Characteristic polynomials for $2 \times 2$ matrices Let $F$ be a field, and let $A$ $\in$ $F_{2}$ then the following are equivalent:
1.) $A^{2}= 0$
2.) $\mid A\mid = 0$ and $ tr A = 0$
3.) The characteristic polynomial of $A$ is $x^2$
4.) $ A$ is similar to a strictly upper triangular matrix
I have done most of the problem. However, I still don't know how to show that how any combination of $(1)$, $(2)$, and $(3)$ will imply $(4)$. I have got it down to this: $(1)$,$(2)$, and $(3)$ imply that $A$ will be of the form 
$\begin{pmatrix}
a & b  \\
-\frac{a^{2}}{b} & -a  
\end{pmatrix}$
Can someone give me some guidance on how to find a matrix $C$ such that $C^{-1}AC$ is strictly upper triangular?
 A: Since $\det A=0$, you know that $A$ has non-trivial kernel. So take $v$ with $Av=0$. Choose $w$ linearly independent with $v$, so that $v,w$ is a basis. Now think of the for of $A$ under this basis: the columns will be $Av$ and $Ax$. So in this basis $A$ is 
$$
A'=\begin{bmatrix} 0&r_1\\0&r_2\end{bmatrix}.
$$
As the trace is independent of the basis, you have $0=\operatorname{Tr}(A)=r_2$. So $A$ is strictly triangular. We also conclude that $Aw=r_1v$. So now you take $C=\begin{bmatrix} v&w\end{bmatrix}$. Then
$$
AC=\begin{bmatrix} Av&Aw\end{bmatrix} = \begin{bmatrix}0&r_1v\end{bmatrix} =\begin{bmatrix} v&w\end{bmatrix} A'=CA'.
$$
From $v,w$ linearly independent you get that $C$ is invertible, so $C^{-1}AC=A'$. 
All the above we can do explicitly: we can take 
$$v=\begin{bmatrix} b\\-a\end{bmatrix},\ \ \ w=\begin{bmatrix} a\\b\end{bmatrix}.$$
That gives you 
$$
C=\begin{bmatrix} b&a\\-a&b\end{bmatrix}.
$$
A: Since $A$ is $2\times 2$, if it has two distinct eigenvalues, then it is diagnosable so similar to a diagonal matrix. 

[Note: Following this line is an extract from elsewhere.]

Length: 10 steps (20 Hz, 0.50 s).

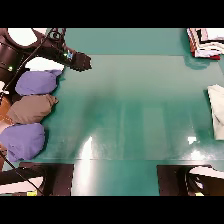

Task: Fold the shirts.

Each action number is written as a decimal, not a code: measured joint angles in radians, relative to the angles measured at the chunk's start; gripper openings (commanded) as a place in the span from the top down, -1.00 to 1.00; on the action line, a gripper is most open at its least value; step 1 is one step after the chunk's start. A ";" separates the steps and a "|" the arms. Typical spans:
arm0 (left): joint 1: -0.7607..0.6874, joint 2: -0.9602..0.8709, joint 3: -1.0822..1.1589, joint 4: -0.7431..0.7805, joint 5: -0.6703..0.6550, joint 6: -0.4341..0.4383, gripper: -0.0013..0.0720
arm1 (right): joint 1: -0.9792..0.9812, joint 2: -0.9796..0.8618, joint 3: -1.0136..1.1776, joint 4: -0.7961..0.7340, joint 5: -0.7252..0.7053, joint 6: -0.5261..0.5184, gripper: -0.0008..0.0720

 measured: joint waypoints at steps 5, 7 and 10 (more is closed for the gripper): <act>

So we can assume that $A$ is not diagnosable and that it has one real eigenvalue (complex ones come in pairs).
Now you can use the fact that the determinant of $A$ is the product of eigenvalues of $A$ and that the trace is the sum of these.
Edit: This gives that the eigenvalue is zero and the result follows from the Jordan canonical form of $A$.